EXERCISE DIRECTIONS:
Look through the listing below, find every line with the string "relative", and copy it.

RECORDS SHOWN:
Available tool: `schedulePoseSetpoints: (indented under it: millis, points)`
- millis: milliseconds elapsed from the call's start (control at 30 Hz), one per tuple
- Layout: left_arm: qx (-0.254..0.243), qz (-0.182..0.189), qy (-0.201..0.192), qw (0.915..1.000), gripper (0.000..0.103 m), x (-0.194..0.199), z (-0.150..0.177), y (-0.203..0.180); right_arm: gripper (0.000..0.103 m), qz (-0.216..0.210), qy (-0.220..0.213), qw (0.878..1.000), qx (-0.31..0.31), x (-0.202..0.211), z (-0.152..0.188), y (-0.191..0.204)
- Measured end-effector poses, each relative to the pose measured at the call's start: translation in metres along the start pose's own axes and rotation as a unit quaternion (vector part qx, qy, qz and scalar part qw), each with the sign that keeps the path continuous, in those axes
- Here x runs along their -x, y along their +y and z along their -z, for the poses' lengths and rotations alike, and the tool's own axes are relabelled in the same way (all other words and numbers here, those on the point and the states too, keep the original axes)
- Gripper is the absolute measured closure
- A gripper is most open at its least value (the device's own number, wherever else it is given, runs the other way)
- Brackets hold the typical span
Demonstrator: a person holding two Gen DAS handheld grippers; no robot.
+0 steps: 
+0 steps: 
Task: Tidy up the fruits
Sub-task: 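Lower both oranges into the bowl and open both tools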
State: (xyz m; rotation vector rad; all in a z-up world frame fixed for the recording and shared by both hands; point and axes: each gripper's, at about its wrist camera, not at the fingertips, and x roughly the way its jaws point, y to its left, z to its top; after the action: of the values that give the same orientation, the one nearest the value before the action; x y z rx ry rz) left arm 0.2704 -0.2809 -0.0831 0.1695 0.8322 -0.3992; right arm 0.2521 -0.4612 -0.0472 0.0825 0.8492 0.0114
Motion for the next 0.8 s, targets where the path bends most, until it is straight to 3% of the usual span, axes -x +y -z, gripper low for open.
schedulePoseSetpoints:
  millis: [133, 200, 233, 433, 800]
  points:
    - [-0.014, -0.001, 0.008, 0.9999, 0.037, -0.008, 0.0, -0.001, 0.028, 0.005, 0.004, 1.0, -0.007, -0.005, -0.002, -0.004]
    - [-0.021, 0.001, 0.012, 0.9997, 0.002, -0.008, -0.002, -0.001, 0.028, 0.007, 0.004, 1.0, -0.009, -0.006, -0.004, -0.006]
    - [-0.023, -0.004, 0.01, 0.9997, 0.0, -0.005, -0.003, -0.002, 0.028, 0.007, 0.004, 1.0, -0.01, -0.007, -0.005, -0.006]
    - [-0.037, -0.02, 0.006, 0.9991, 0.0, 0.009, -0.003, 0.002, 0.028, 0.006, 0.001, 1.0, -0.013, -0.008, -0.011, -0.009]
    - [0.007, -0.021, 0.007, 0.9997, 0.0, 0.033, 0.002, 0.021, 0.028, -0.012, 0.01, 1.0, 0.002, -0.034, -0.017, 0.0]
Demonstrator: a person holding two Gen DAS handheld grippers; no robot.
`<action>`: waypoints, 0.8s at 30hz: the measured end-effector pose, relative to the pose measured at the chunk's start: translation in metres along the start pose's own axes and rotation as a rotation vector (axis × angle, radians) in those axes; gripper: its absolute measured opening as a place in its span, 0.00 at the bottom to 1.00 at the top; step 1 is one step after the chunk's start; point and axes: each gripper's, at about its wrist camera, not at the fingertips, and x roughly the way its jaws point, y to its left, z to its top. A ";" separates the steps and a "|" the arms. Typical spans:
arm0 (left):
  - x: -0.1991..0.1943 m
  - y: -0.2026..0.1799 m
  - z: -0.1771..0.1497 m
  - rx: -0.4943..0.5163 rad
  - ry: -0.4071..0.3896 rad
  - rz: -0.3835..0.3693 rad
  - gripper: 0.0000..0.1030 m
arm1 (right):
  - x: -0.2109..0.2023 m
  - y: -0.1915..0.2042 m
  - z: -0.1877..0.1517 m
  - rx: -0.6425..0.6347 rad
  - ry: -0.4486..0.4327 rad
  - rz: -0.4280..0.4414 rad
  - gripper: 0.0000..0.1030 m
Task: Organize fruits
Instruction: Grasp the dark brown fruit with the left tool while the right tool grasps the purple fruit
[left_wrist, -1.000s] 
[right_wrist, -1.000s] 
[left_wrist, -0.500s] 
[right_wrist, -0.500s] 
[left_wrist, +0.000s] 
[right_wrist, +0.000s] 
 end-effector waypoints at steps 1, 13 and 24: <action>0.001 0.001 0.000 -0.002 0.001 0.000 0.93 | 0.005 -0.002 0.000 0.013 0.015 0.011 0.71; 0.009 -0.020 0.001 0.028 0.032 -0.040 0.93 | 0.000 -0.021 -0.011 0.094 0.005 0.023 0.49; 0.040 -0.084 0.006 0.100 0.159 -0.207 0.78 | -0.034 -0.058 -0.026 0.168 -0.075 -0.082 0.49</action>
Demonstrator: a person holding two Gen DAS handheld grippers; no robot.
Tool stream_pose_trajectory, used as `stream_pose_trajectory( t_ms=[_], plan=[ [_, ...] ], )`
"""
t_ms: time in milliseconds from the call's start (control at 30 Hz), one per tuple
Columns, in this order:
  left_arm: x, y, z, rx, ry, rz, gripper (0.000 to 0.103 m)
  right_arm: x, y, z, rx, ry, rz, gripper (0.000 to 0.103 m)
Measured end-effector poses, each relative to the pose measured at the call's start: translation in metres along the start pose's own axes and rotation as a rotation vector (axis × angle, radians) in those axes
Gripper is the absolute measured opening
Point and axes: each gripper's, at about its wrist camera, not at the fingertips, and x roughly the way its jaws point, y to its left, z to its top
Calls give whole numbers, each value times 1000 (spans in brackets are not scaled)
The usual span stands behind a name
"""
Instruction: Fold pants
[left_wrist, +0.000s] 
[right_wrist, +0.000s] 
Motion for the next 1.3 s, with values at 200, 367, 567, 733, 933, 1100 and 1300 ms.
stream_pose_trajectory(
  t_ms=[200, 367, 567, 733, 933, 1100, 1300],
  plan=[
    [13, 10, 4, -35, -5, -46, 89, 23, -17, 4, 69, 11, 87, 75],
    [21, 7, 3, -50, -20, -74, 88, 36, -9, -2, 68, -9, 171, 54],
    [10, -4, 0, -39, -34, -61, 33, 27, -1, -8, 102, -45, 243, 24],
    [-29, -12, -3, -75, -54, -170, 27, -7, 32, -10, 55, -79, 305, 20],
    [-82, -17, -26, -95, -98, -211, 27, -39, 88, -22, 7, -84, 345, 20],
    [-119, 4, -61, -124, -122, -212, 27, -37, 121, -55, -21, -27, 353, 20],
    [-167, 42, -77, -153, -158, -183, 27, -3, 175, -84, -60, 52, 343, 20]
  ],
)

SOLUTION BELOW:
- Measured end-effector poses, each relative to the pose measured at the call's start: translation in metres along the start pose's own axes and rotation as a unit quaternion (vector part qx, qy, qz and scalar part qw), each with the sign that keeps the path continuous, in those axes
`<action>`: waypoints, 0.8s at 30hz: the measured end-effector pose, relative to the pose measured at the chunk's start: translation in metres along the start pose's own axes and rotation as a rotation vector (axis × angle, radians) in those axes; gripper: its absolute measured opening as a place in its span, 0.00 at the bottom to 1.00 at the top; step 1 is one step after the chunk's start; point and axes: each gripper's, at about its wrist camera, not at the fingertips, and x roughly the way its jaws point, y to its left, z to its top. A ";" separates the steps and a "|" the arms. Typical spans:
Measured end-effector poses, each relative to the pose measured at the call's start: translation in metres along the start pose's own axes and rotation as a rotation vector (axis × angle, radians) in those axes

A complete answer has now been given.